Sembra infatti che per le pensioni d’oro, stando a un’interpretazione corretta del testo presentato dai capigruppo di Lega e M5S, si prefiguri un meccanismo di calcolo costituito da un prodotto tra il maturato col metodo retributivo (praticamente la nostra pensione annua lorda) per un rapporto dato tra il coefficiente dell’età del ritiro in pensione e quello previsto dal pensionamento di vecchiaia.

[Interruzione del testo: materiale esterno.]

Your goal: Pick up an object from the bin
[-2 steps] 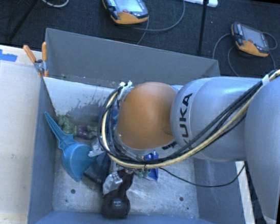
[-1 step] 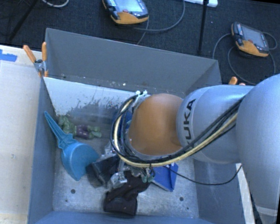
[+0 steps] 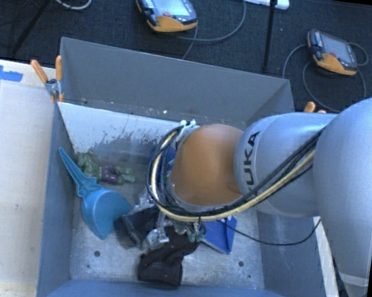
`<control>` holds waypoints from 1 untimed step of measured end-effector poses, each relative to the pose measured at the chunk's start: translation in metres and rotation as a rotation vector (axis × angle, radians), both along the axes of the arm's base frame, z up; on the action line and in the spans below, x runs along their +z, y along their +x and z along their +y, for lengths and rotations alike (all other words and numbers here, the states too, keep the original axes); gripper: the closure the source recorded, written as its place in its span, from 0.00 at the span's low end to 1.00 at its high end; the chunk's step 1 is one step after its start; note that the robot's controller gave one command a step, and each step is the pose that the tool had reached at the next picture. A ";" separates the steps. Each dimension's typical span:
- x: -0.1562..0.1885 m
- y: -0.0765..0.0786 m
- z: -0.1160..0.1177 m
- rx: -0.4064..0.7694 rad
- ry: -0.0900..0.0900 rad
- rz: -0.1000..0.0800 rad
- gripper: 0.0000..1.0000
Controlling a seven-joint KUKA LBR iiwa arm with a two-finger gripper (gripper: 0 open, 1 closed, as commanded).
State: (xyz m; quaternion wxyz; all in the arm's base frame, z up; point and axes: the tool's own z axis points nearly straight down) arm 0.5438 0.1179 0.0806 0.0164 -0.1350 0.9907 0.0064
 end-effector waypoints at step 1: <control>0.170 -0.001 -0.003 -0.019 -0.017 0.031 1.00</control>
Offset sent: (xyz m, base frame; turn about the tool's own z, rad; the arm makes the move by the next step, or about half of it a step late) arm 0.0000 0.0000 0.0000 0.0000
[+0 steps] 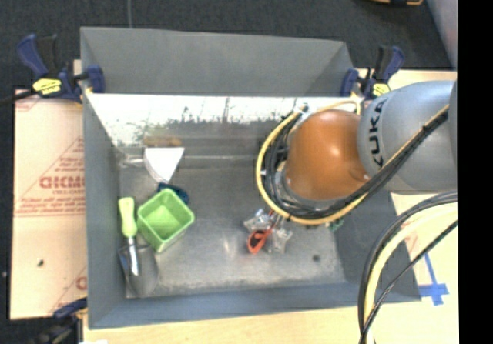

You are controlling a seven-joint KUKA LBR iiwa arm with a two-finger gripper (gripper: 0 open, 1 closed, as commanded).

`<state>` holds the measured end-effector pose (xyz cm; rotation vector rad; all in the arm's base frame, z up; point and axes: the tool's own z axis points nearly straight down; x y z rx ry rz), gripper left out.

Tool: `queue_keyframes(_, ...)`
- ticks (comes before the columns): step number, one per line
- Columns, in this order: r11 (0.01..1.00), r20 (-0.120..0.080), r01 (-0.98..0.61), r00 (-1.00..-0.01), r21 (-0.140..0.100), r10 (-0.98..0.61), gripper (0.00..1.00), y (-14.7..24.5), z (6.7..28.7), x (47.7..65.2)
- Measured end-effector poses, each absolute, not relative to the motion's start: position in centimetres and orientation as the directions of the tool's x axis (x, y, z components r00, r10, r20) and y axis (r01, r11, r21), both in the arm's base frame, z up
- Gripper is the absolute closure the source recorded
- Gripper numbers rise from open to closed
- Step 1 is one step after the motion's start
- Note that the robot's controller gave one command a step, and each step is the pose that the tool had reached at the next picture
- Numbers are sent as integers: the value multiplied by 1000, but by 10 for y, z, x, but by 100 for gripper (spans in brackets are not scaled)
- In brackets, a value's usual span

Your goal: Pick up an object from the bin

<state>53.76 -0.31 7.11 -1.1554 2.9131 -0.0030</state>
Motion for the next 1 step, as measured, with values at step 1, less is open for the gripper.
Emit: queue_keyframes(1,730,-6,-683,-730,-4,-683,100,-4,81,537)
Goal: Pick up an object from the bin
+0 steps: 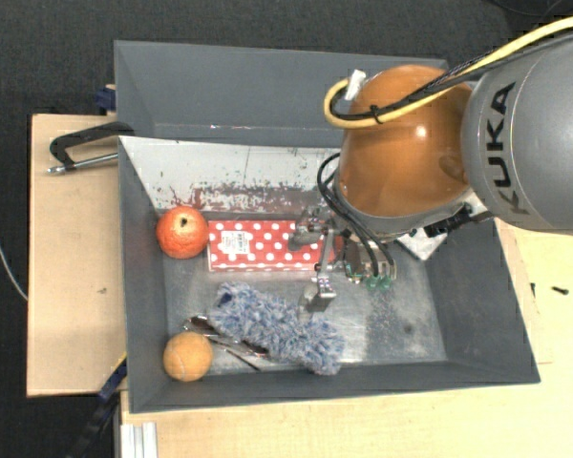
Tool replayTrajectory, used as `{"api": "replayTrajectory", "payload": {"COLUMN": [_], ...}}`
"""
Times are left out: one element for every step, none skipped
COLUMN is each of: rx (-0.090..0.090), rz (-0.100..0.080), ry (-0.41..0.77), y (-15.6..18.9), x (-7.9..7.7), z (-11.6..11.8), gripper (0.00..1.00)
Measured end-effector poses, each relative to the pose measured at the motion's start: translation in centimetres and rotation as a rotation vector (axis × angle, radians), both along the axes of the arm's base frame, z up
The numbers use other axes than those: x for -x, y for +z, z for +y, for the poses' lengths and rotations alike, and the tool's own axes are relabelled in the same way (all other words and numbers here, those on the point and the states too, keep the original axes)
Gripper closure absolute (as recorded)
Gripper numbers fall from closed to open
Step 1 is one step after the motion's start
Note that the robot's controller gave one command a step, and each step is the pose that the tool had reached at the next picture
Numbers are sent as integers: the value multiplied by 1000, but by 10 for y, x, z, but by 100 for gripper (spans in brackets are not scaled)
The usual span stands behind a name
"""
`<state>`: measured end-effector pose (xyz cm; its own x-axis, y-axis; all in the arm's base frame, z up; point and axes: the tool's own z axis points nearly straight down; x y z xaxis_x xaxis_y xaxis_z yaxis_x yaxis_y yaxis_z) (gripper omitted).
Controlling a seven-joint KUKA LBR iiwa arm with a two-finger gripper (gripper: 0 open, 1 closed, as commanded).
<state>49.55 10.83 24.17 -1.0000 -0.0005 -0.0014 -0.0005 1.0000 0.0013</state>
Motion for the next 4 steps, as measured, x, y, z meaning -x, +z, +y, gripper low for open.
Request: {"api": "replayTrajectory", "payload": {"rx": [-1,-1,5,0], "rz": [-5,-5,-10,-3], "ry": [-27,-27,-62,-20], "y": [-152,-152,-157,-131], "x": [-19,-19,-29,-20], "z": [25,25,48,43], "gripper": [100,100,100,100]}}
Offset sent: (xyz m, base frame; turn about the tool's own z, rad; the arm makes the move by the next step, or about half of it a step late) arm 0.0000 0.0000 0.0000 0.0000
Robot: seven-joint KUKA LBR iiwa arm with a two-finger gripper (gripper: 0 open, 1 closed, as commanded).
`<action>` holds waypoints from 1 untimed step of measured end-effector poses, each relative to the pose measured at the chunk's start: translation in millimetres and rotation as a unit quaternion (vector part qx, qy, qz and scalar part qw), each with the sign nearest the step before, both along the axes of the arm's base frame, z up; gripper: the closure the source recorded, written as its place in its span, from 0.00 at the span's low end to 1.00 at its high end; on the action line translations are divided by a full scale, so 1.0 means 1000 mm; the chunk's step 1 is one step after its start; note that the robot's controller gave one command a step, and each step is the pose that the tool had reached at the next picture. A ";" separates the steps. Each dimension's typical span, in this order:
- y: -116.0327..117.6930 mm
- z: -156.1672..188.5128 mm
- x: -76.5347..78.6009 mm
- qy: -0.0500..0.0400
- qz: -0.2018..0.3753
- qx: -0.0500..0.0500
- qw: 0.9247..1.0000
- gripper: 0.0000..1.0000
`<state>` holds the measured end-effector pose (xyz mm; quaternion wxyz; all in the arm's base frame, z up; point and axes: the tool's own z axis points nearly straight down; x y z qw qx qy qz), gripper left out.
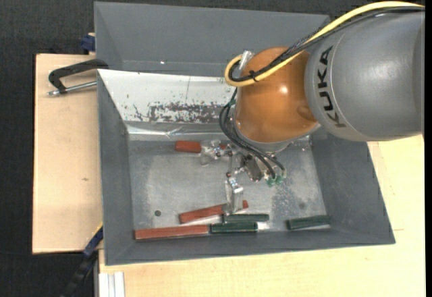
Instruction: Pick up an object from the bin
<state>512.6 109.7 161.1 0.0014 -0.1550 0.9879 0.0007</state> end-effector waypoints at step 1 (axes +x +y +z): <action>-0.014 -0.032 -0.005 -0.004 0.080 0.001 0.997 0.00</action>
Offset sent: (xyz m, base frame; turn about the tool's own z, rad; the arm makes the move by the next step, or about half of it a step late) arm -0.0150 -0.0508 -0.0911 -0.4950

Passando ai numeri. Per chi ha un’anzianità rilevante e un grado elevato questo rapporto fa 1 perchè è andato in pensione a 60 anni (coeff.4,798) oppure a 63 anni (coeff.5,257) con la qualifica di dirigente superiore ovvero a 65 anni (coeff. 5,620) se dirigente generale. Quindi nel rapporto si ha, sia come dividendo che divisore, lo stesso coefficiente. Pertanto la pensione moltiplicata x 1 non cambia. Ma anche per tutti quelli andati in pensione in parte (dal 2012) col sistema contributivo per i quali l’art.27 c.4 del d.lgs. 334/2000 stabilisce che venga considerato il coefficiente di trasformazione del 65 °anno, la differenza sarebbe minima. Infatti avrebbero come dividendo il coeff. di 5,257 previsto ad esempio per il dirigente superiore di 63 anni e come divisore 5,620 del 65esimo anno di età. Questo rapporto comporta uno 0,93 che moltiplicato per la pensione annua lorda ridurrebbe di poco l’importo, lasciando l’ammontare quasi invariato. In pratica, siccome i coefficienti aumentano con l’età, questo sistema andrebbe a colpire chi è andato via prima dell’età prevista dal pensionamento di vecchiaia (salvo delle eccezioni).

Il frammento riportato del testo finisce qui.